In addition, some on-animal formulations contain insect growth regulators (IGRs) that kill flea eggs on the animal. *Remember to read all insecticide labels, and to follow all precautions and dose directions.

The insecticides used for flea control vary widely in toxicity and efficacy. Considerations for selecting a formulation include the size, weight and age of the animal, as well as the species.

For example, greyhounds are a very chemical-sensitive breed and are more sensitive to insecticide products than most other dogs. Do not attach flea collars or flea-killing medallions on these dogs. Do not use chlorpyrifos, DDVP, methoxychior or malathion on greyhounds.

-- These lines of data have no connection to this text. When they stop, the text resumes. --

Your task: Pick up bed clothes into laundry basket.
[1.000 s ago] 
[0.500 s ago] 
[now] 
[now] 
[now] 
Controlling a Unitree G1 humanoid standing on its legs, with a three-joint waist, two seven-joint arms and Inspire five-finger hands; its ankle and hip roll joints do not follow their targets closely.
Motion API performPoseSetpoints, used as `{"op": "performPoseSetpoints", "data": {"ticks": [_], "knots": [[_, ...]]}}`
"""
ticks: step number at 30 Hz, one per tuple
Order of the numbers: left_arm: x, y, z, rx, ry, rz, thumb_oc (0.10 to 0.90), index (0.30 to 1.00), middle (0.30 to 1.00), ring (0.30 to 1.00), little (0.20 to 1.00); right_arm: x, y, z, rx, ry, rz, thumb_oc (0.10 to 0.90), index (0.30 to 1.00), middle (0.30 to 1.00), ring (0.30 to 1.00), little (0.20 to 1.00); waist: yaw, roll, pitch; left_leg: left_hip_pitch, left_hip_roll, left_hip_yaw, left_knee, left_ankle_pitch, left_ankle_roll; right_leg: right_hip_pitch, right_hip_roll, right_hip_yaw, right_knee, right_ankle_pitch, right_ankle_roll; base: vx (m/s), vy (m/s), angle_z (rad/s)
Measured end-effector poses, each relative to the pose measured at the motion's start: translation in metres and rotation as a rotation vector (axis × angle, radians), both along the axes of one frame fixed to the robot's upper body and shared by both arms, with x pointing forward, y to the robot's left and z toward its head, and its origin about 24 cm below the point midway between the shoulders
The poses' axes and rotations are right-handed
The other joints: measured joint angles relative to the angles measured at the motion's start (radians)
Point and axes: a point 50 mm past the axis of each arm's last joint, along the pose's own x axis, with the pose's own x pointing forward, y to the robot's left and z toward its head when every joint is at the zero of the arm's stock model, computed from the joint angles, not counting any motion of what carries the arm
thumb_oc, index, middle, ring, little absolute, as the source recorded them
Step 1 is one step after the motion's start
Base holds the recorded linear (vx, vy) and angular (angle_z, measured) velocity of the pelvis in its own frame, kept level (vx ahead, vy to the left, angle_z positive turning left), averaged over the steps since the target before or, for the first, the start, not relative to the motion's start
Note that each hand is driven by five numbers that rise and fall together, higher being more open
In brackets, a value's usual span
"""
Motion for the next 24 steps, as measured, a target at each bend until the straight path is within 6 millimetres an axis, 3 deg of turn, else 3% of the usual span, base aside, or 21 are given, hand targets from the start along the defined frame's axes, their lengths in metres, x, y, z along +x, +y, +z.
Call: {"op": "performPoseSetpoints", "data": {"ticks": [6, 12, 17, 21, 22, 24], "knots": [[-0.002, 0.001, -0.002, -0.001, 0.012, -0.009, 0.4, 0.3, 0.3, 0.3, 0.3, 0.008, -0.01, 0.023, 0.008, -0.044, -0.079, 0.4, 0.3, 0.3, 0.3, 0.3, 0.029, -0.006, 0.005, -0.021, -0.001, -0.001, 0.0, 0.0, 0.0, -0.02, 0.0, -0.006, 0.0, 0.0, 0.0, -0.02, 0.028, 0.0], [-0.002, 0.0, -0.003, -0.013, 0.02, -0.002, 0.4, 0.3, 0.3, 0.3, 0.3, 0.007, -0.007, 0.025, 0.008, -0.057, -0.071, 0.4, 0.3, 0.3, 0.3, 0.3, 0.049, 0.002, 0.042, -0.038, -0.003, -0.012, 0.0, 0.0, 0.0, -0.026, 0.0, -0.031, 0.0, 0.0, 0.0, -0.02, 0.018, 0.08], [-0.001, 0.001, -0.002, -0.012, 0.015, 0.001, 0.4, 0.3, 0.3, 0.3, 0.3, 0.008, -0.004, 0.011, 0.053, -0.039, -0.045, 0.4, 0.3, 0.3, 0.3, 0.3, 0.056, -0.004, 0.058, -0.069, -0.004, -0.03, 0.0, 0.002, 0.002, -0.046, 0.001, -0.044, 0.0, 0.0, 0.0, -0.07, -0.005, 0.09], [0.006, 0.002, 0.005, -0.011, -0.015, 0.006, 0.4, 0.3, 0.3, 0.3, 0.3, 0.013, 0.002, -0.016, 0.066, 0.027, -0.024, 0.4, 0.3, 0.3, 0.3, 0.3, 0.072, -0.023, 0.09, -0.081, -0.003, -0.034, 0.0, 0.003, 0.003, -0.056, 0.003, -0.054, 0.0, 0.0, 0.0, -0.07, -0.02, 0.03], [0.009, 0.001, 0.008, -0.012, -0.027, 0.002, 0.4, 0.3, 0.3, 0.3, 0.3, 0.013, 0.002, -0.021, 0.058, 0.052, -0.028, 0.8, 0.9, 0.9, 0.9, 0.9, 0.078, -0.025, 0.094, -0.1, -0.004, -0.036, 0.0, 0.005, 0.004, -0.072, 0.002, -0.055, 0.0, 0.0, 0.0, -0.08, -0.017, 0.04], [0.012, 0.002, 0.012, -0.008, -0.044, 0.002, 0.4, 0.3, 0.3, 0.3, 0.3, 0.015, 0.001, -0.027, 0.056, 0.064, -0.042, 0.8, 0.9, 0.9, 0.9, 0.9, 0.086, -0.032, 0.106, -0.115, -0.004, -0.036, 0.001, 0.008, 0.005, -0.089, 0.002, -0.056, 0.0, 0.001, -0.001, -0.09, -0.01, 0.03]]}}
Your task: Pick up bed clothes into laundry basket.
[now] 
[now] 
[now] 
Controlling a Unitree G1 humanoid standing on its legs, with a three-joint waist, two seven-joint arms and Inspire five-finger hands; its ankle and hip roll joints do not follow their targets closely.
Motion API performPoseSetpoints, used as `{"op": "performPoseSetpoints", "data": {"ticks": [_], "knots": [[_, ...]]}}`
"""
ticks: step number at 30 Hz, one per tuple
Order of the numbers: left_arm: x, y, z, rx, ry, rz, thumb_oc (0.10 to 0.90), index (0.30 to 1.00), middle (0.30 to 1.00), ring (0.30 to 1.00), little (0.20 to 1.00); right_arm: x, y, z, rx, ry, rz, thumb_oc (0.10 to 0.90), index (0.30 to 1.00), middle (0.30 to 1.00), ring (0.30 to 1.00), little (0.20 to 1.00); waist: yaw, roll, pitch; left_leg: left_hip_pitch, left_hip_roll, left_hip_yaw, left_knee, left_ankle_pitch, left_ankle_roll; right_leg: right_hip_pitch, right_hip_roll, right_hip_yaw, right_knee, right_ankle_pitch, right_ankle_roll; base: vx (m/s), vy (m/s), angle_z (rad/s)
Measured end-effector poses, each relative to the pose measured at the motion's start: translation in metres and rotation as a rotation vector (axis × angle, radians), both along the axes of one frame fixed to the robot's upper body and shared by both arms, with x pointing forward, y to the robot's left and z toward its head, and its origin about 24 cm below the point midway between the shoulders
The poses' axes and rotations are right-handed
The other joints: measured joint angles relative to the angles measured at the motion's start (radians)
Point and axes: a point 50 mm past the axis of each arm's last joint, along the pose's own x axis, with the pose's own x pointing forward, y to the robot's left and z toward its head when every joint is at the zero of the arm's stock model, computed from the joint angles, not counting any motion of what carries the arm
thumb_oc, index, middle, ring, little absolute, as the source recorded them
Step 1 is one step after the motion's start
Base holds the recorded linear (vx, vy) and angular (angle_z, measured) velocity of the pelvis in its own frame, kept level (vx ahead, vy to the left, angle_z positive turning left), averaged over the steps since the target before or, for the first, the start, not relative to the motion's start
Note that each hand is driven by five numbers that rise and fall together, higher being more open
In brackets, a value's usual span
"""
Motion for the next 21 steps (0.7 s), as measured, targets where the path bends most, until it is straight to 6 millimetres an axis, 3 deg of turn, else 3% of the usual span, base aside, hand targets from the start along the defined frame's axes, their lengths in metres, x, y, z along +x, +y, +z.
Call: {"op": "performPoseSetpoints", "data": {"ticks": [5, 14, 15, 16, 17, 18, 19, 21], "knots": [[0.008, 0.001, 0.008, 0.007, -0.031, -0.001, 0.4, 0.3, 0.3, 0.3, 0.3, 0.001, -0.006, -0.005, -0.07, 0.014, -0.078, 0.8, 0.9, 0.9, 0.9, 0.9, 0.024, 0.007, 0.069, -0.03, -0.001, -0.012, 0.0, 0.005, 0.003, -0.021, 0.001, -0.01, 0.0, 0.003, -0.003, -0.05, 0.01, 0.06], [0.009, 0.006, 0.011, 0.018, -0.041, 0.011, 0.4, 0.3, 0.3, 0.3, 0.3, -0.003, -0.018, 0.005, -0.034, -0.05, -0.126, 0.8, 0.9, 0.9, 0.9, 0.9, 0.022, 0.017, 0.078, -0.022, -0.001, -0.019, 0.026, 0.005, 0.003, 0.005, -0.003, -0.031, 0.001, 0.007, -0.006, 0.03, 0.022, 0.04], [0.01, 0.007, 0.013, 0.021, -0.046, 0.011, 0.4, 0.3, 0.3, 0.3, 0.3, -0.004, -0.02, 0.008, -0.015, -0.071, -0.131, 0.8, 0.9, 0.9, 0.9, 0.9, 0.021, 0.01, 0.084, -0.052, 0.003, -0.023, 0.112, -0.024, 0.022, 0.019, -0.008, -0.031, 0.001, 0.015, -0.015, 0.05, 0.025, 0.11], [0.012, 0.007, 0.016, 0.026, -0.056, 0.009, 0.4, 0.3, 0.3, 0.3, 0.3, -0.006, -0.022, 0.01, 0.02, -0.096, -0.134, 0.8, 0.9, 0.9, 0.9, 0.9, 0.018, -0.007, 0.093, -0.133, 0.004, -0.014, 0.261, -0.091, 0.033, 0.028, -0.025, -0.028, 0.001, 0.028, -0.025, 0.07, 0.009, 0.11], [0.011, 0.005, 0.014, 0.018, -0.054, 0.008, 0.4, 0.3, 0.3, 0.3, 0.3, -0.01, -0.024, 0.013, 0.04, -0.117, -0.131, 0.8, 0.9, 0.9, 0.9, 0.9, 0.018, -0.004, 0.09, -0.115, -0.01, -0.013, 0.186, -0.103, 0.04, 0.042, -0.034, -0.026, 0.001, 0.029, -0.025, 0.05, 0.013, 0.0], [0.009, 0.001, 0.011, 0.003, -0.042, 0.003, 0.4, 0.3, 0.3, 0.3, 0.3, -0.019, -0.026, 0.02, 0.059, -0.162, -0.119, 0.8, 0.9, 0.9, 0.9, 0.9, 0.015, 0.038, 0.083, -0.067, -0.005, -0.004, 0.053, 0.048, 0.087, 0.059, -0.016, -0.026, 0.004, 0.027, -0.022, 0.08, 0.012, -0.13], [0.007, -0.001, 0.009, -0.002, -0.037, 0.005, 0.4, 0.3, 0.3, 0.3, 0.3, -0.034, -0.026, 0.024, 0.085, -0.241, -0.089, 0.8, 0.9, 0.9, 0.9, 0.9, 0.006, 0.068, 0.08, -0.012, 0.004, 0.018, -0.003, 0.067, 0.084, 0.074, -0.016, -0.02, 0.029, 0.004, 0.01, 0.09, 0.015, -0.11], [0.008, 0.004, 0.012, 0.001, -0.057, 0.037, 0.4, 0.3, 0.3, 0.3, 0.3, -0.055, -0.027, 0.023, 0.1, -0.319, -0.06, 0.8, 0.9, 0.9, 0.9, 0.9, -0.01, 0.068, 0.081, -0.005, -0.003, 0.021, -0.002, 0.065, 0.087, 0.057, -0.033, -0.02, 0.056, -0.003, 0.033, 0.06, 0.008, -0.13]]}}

Cats are more sensitive to organophosphate insecticides than dogs. In addition, cats groom themselves more than dogs and are more likely to ingest an insecticide by licking the residue from their fur.

Kittens and puppies, because of their smaller size, require a lower dose than adult animals. Young animals may also require treatment with insecticides of lower toxicity than adult animals. Pregnant or nursing animals may be sensitive to certain insecticides.

Several products are available for especially sensitive pets and other situations that require lower risk chemical measures. These include the citrus peel extracts d-limonene and linalool, sorptive dusts such as silica aerogel or diatomaceous earth, the insect growth regulators fenoxycarb or methoprene, and insecticidal soaps.

Theses words may seem foreign to you, but you can always consult a veterinarian if you have questions. They will have accurate information on insecticides and their use for flea control on pet animals. The insecticide label should also contain accurate information on how a particular formulation of an insecticide should and should not be used. *Remember to read these labels before opening the container!

When using insecticides for flea control, remember that the applicator, namely your pet and you can be exposed to the insecticides several times. The label may call for the use of gloves and other protective equipment during application and suggest the pet not be handled with unprotected hands until the treatment dries. All personal protective equipment listed on the label must be worn. As a minimum aspect, chemical-resistant gloves, apron and goggles should be worn while mixing insecticides and during application to prevent insecticide contact with the skin.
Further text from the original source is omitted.